WHAT THIS TASK INVOLVES.
Say the data back exactly as it is written below.

DATA EXTRACT.
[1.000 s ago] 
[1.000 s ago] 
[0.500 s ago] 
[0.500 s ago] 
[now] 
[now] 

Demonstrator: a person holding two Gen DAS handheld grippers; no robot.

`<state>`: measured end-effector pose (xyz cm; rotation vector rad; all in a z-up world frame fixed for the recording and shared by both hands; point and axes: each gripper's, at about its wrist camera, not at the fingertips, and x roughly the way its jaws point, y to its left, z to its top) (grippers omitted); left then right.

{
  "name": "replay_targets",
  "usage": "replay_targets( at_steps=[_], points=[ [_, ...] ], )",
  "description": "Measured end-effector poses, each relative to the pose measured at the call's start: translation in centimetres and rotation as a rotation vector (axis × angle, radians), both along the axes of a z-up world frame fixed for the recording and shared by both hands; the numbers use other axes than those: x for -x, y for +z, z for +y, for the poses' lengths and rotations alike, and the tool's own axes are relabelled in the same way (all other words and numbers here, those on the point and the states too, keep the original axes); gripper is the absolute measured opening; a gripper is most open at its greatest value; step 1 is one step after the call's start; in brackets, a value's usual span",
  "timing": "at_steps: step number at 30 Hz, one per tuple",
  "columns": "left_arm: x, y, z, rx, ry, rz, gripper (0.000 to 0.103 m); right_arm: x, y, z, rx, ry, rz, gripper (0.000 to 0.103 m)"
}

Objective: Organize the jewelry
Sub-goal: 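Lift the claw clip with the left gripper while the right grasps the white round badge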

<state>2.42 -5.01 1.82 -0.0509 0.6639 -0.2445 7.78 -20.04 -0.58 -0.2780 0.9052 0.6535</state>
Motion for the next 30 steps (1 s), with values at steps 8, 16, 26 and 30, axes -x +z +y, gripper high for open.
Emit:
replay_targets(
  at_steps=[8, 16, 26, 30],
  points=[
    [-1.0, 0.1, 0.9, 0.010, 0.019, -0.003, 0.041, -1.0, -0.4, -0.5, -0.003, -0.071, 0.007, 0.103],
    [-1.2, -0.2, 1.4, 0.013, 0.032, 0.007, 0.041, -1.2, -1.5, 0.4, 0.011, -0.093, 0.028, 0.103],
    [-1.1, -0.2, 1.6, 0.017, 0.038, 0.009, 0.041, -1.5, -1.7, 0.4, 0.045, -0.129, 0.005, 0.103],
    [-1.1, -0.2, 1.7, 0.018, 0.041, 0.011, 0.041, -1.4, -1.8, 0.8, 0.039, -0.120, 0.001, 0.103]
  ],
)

FINISHED TASK.
[1.000 s ago] 
[1.000 s ago] 
[0.500 s ago] 
[0.500 s ago] 
[now] 
[now] 

Demonstrator: a person holding two Gen DAS handheld grippers; no robot.

`<state>`: measured end-effector pose (xyz cm; rotation vector rad; all in a z-up world frame fixed for the recording and shared by both hands; point and axes: each gripper's, at about its wrist camera, not at the fingertips, and x roughly the way its jaws point, y to its left, z to its top) (grippers omitted); left then right.

{
  "name": "replay_targets",
  "usage": "replay_targets( at_steps=[_], points=[ [_, ...] ], )",
  "description": "Measured end-effector poses, each relative to the pose measured at the call's start: translation in centimetres and rotation as a rotation vector (axis × angle, radians), both along the axes of a z-up world frame fixed for the recording and shared by both hands; the numbers use other axes than those: x for -x, y for +z, z for +y, for the poses' lengths and rotations alike, and the tool's own axes are relabelled in the same way (all other words and numbers here, those on the point and the states too, keep the original axes); gripper is the absolute measured opening; a gripper is most open at its greatest value; step 1 is one step after the call's start; in brackets, a value's usual span",
  "timing": "at_steps: step number at 30 Hz, one per tuple",
  "columns": "left_arm: x, y, z, rx, ry, rz, gripper (0.000 to 0.103 m); right_arm: x, y, z, rx, ry, rz, gripper (0.000 to 0.103 m)"
}

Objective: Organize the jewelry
Sub-goal: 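Lift the claw clip with the left gripper while the right grasps the white round badge
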
<state>2.42 -5.01 1.82 -0.0509 0.6639 -0.2445 7.78 -20.04 -0.58 -0.2780 0.9052 0.6535</state>
Motion for the next 30 steps (1 s), with values at steps 8, 16, 26 and 30, axes -x +z +y, gripper high for open.
Emit:
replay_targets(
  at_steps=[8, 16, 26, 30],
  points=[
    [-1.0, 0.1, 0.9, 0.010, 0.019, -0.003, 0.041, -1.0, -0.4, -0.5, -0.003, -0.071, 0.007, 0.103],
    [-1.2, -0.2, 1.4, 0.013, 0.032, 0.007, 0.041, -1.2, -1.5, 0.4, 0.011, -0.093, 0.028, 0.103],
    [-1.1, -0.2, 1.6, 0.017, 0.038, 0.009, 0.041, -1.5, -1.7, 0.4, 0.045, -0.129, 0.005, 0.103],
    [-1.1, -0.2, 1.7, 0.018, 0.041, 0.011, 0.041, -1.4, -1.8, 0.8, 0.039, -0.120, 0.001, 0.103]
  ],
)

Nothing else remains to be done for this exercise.